*** Begin section ***

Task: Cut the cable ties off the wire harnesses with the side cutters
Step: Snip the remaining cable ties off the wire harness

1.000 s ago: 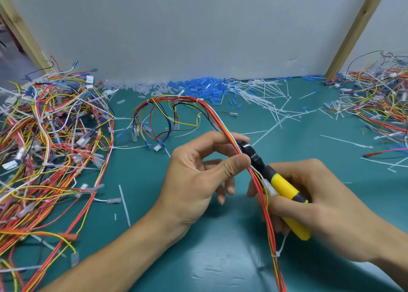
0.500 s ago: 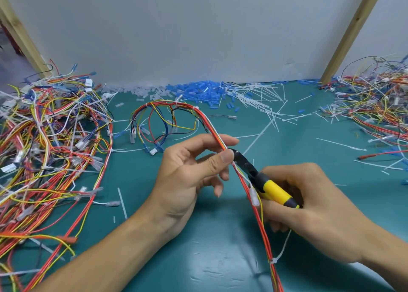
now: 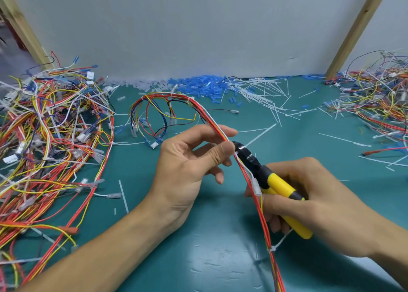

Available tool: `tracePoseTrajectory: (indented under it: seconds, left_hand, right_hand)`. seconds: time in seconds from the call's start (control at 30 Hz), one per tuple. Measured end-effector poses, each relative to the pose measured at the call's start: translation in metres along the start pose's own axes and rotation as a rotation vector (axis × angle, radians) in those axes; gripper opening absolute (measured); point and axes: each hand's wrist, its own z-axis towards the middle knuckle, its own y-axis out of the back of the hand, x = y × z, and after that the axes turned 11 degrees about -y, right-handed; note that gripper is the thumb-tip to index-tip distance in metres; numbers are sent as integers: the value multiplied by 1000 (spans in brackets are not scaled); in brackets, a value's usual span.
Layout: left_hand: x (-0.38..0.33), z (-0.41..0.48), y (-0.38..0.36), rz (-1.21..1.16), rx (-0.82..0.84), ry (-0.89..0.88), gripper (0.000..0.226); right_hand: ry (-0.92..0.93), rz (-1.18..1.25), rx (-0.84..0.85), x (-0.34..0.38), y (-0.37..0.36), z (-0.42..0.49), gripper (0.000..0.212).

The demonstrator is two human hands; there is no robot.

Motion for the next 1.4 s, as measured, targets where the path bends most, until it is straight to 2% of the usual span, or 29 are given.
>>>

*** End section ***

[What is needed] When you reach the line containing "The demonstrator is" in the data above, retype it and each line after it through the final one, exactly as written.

[Response to this exercise]
The demonstrator is two human hands; there is no robot.

Motion for the next 1.4 s, as measured, targets where the path bends most, until it is straight to 2% of the usual span, or 29 are given.
>>>

With this, the exercise is done.